Further, in terms of determining the damage category and the damage area according to the preprocessed point cloud data, the data processing module is further configured to:
when the distance between adjacent data points in the preprocessed point cloud data is larger than or equal to a first threshold value and the slope between any adjacent data points in the preprocessed point cloud data is smaller than a second threshold value, determining that the preprocessed point cloud data is damaged, determining the damage type corresponding to the preprocessed point cloud data as the damage of the tearing crack of the conveyor belt, and determining the region surrounded by the first target data points as the damage region corresponding to the preprocessed point cloud data; the first target data point satisfies that a distance between the first target data point and a data point adjacent to the first target data point is greater than or equal to a first threshold.
When the distance between any adjacent data points in the preprocessed point cloud data is smaller than a first threshold and the slope between the adjacent data points in the preprocessed point cloud data is larger than or equal to a second threshold, determining that the preprocessed point cloud data is damaged, determining the damage type corresponding to the preprocessed point cloud data as the tearing, deforming, distorting and folding damage of the conveyor belt, and determining the area surrounded by the second target data points as the damaged area corresponding to the preprocessed point cloud data; the second target data point satisfies that a slope between the second target data point and a data point adjacent to the second target data point is greater than or equal to a second threshold.

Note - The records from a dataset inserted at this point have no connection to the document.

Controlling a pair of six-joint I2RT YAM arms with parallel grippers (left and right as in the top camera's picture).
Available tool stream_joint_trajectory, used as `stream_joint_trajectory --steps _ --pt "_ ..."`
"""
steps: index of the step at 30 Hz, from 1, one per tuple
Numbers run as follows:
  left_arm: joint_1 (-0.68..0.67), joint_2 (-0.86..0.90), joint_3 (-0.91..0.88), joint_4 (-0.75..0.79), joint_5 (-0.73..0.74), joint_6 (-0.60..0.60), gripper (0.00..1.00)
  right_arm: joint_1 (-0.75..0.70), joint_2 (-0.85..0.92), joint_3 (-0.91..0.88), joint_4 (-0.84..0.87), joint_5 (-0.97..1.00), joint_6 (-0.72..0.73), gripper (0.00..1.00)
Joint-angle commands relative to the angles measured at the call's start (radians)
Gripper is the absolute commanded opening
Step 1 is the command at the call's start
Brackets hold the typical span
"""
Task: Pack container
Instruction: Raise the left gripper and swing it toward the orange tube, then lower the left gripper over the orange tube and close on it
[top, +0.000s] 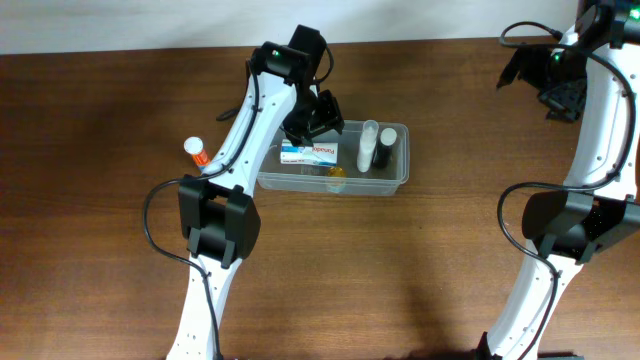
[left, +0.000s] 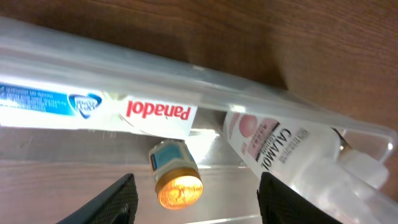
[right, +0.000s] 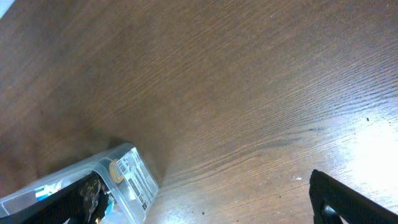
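Note:
The clear plastic container (top: 395, 178) lies mid-table. Inside it are a white Panadol box (top: 308, 152), a small bottle with a yellow cap (top: 336, 175), a white calamine bottle (top: 367, 147) and a dark-capped bottle (top: 385, 148). My left gripper (top: 312, 114) hovers open over the container's far rim, holding nothing. The left wrist view looks past the gripper (left: 205, 205) at the Panadol box (left: 158, 112), the yellow-capped bottle (left: 177, 183) and the calamine bottle (left: 273, 146). My right gripper (top: 548, 88) hangs open at the far right, its view catching the container's end (right: 134, 180).
An orange tube with a white cap (top: 197, 152) lies on the brown table (top: 120, 250), left of the container. The white wall runs along the table's far edge. The right arm's base stands at the right edge.
My left gripper has drawn back from inside the container to above its far rim, further left. The container sits slightly further left, and the Panadol box now shows whole.
My left gripper was first low inside the container, close against the Panadol box. At the following moments it stood further left each time, and the container had shifted left with it. Now it is above the far rim, open. The right arm has stayed still.

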Motion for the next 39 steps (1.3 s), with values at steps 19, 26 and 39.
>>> stream_joint_trajectory --steps 19,26,39 --pt "0.400 -0.119 0.349 -0.262 0.079 0.306 0.79 -0.001 -0.010 -0.006 -0.005 0.013 0.001 0.98" --pt "0.498 -0.250 0.254 -0.262 0.042 0.356 0.79 -0.001 -0.010 -0.006 -0.005 0.013 0.001 0.98" --pt "0.505 -0.420 -0.352 -0.225 -0.212 0.360 0.79 -0.001 -0.010 -0.006 -0.006 0.013 0.001 0.98"
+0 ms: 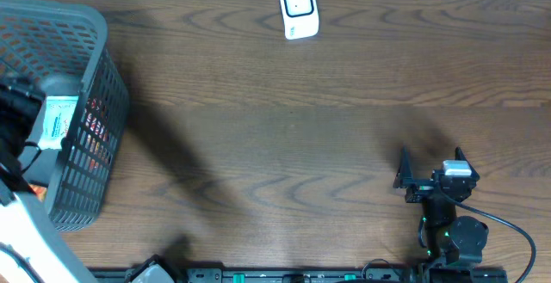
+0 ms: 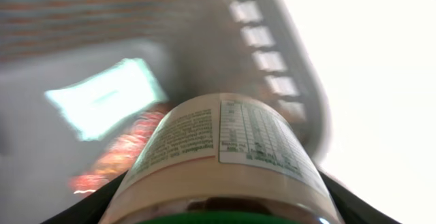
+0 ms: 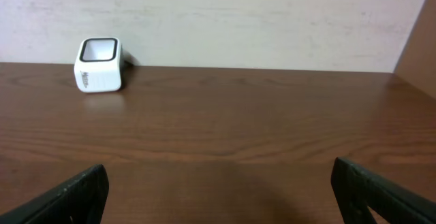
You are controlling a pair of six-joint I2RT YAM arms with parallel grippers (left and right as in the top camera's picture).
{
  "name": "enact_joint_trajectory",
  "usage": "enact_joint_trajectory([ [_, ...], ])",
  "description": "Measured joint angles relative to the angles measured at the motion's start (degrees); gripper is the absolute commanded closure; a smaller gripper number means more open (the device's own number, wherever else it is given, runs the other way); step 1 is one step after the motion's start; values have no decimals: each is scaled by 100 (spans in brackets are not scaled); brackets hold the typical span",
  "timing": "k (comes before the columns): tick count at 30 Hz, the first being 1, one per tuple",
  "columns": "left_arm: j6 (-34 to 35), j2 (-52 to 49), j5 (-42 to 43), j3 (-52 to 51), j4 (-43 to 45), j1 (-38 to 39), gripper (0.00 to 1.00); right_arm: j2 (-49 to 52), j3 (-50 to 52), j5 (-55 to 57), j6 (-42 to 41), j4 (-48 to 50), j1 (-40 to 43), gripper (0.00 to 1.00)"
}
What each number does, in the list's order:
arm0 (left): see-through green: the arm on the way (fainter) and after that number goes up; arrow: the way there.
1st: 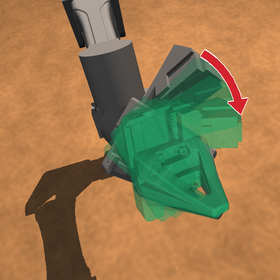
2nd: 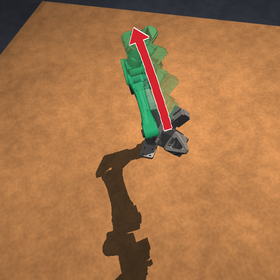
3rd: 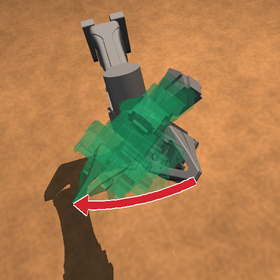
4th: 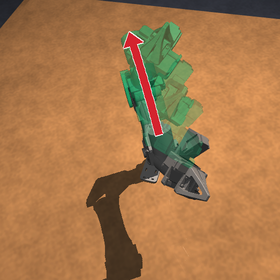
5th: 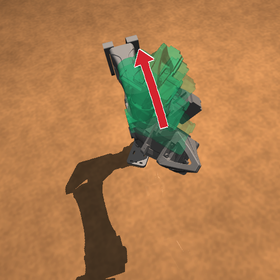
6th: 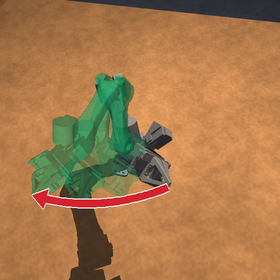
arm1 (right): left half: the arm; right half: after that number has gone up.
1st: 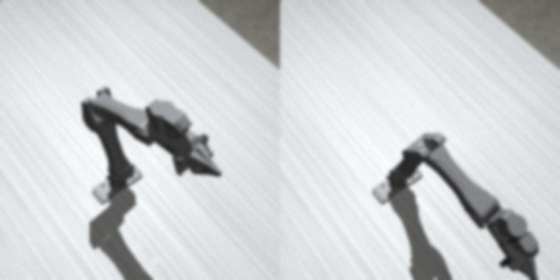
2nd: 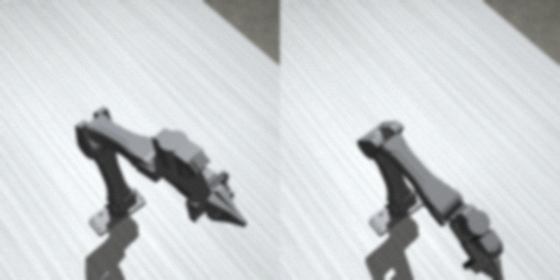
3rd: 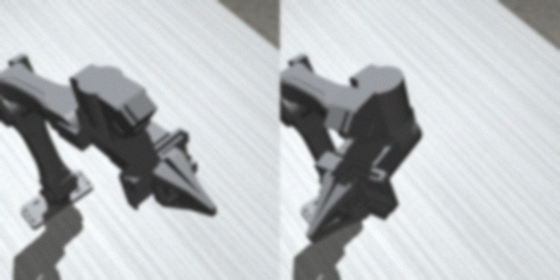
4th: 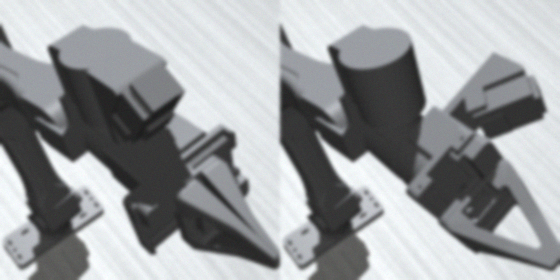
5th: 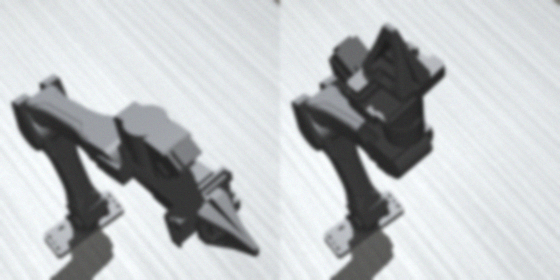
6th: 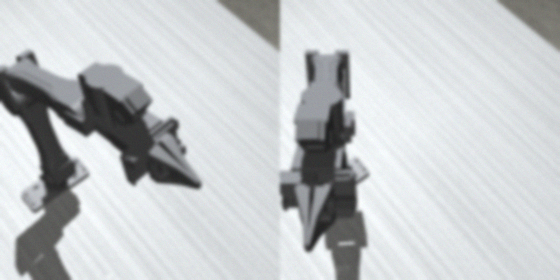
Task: Scan the item barcode
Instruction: 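Grasp the green-capped bottle with the left gripper and lift it out, then carry the bottle to the table center and set it down upright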
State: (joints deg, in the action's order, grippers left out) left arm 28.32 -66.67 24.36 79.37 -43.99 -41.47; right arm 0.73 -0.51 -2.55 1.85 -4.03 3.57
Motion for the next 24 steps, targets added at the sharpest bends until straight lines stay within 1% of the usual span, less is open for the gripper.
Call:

When the damage category is the damage of the tearing crack of the conveying belt, the data processing module is also used for calculating the damage length and the damage width according to the damage area
When the damage category is the damage of the tearing crack of the conveying belt, according to a formula
Figure BDA0003678274340000111
Calculating the damage length; where Dis1 is the actual damage length, len1 is the damage length calculated by the preprocessed point cloud data, V is the transmission speed of the target conveyor belt, t is the single-frame data time, and num is the number of point cloud columns of the single-frame preprocessed point cloud data.
When the damage category is the damage of the tearing crack of the conveying belt, according to a formula
Figure BDA0003678274340000121
Calculating the width of the damage; where Dis2 is the actual lesion width and len2 is the lesion width calculated from the preprocessed point cloud data.

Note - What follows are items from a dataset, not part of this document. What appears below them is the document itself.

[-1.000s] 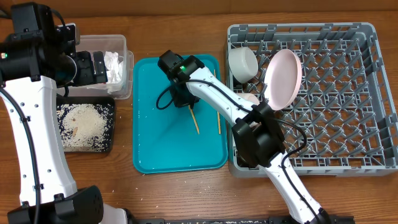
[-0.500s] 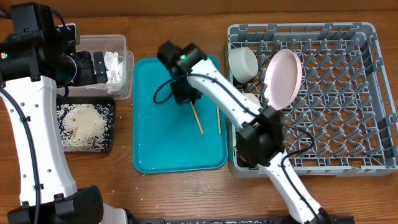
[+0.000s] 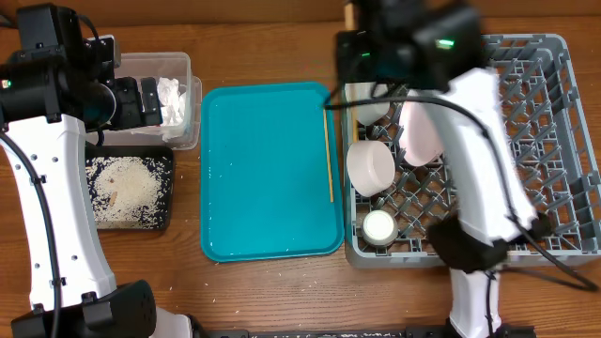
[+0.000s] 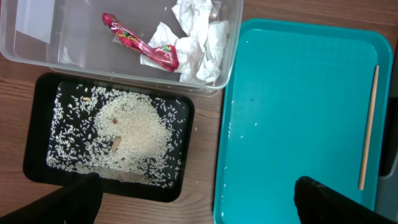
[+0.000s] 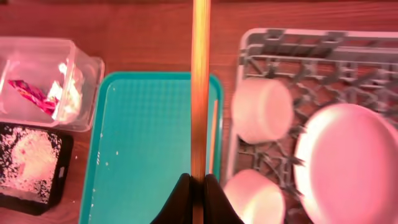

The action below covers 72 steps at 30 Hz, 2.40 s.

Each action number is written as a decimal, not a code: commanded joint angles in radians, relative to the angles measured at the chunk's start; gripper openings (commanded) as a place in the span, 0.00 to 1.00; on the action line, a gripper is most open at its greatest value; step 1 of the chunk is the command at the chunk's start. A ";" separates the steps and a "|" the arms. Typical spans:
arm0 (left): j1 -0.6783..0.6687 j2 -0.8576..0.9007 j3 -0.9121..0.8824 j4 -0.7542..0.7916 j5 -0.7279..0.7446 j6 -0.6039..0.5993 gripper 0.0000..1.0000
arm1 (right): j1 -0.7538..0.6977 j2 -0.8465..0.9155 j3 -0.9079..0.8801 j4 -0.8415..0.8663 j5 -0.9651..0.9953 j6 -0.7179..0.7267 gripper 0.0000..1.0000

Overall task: Sort waste into correct bins and load items into the dishwasher
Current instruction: 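Carry the chopstick to the rack and drop it in the front row, then return the right gripper to the remaining chopstick on the tray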

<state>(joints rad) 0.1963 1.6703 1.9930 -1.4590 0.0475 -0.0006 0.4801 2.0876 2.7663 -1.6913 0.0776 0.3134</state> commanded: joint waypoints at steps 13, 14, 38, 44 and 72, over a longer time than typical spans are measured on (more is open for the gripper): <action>-0.007 -0.002 0.018 0.000 -0.003 -0.006 1.00 | -0.109 -0.259 -0.826 0.007 0.062 0.048 0.04; -0.007 -0.002 0.018 0.000 -0.003 -0.006 1.00 | -0.115 -0.259 -0.868 0.011 0.068 0.053 0.04; -0.007 -0.002 0.018 0.000 -0.004 -0.006 1.00 | -0.155 -0.259 -1.026 0.133 0.079 -0.060 0.22; -0.007 -0.002 0.018 0.000 -0.004 -0.006 1.00 | -0.087 -0.259 -0.831 0.209 -0.047 -0.109 0.27; -0.007 -0.002 0.018 0.000 -0.004 -0.006 1.00 | 0.210 0.247 -0.820 0.556 0.162 -0.025 0.51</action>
<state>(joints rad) 0.1963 1.6703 1.9930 -1.4590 0.0475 -0.0006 0.6891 2.3127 1.9350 -1.1442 0.2020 0.2779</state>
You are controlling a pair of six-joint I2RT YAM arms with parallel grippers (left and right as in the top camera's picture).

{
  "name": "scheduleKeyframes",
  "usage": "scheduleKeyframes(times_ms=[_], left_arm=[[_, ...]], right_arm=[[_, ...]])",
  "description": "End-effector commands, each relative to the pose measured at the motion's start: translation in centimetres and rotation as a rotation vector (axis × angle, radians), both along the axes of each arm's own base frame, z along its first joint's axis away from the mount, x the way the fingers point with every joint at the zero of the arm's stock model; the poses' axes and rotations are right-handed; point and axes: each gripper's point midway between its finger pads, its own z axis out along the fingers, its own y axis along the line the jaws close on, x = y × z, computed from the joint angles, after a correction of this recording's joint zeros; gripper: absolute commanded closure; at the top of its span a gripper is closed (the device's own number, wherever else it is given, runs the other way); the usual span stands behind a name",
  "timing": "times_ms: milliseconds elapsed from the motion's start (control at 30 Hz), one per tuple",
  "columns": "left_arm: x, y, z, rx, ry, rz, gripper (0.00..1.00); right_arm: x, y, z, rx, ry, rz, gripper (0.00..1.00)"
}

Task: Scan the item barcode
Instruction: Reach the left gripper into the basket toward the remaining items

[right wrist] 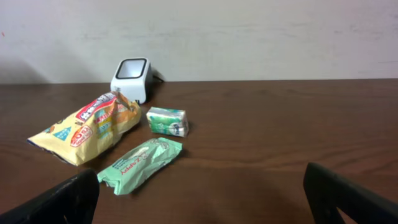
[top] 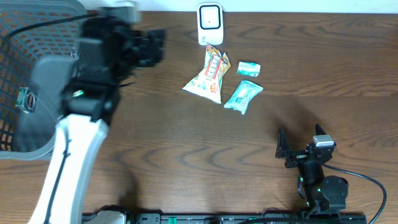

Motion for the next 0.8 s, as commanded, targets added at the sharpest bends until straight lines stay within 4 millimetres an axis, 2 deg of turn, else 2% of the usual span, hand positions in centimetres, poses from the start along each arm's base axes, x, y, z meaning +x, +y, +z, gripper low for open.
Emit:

The same reason is according to
Figure BDA0003678274340000122
And (4) performing deduction, and calculating the damage length, the damage width and the damage depth according to the damaged area when the damage type is the tearing, deformation, distortion and folding damage of the conveying belt.
As a preferred implementation manner, the fusion process described in the embodiment of the present invention is:
when the related type damage end point is detected, the partial damage detection and recording are finished. In order to obtain the characteristic values (including length, width and depth information) of the whole complete damage, multi-frame point cloud data from a damage starting frame to an injury ending frame needs to be analyzed.
When the damage detection end points of the single-frame point cloud data are distributed at the tail part of the frame point cloud data, monitoring the point cloud data of the next frame, and when the start position of the damage area detected by the latest frame point cloud data is superposed with the end position detected by the last frame point cloud data (the distance between the start position and the end position is not more than 1.5 times of the distance between the two row point clouds), merging the damage areas of the two frames, including length merging, width maximum value taking and depth maximum value taking.
(3) Alarm output detection
And aiming at the feature extraction result corresponding to each frame of point cloud data and the feature extraction result of the whole target conveyor belt, judging whether the longitudinal tearing condition exceeding the alarm limit threshold value occurs or not in real time, at the moment, outputting application logic according to the judged result by an algorithm, transmitting an analog signal to a rear-end control unit PLC, and carrying out subsequent linkage control on the PLC according to the received signal, wherein the subsequent linkage control comprises conveyor belt shutdown control, acousto-optic alarm control and the like. The alarm limit threshold value can set the relevant threshold value to be parameter configurable according to expert prior knowledge and system flexibility.
The general case configuration is as follows:
according to the speed of 4.5m/s of the conveyer belt, the damage with the damage length of more than 20m, the damage with the width of more than 5mm and the damage with the depth of 5-20mm is subjected to sound-light alarm and relevant operation (the conveyer belt stops running and the like).
Based on this, the conveyor belt longitudinal tearing detection system based on the binocular line laser camera in the embodiment of the present invention further includes: the rear end control unit and the acousto-optic alarm; the input end of the rear-end control unit is connected with the output end of the data processing module, and the output end of the rear-end control unit is connected with the audible and visual alarm.
The back end control unit is used for: acquiring a feature extraction result corresponding to each frame of point cloud data and a feature extraction result of the whole target conveyor belt, respectively comparing the feature extraction result corresponding to each frame of point cloud data and the feature extraction result of the whole target conveyor belt with alarm constraint conditions, and outputting an acousto-optic alarm instruction when the feature extraction result corresponding to the point cloud data and/or the feature extraction result of the whole target conveyor belt meet any one of the alarm constraint conditions; the alarm constraint conditions comprise three constraint conditions, namely a damage length threshold, a damage width threshold and a damage depth threshold.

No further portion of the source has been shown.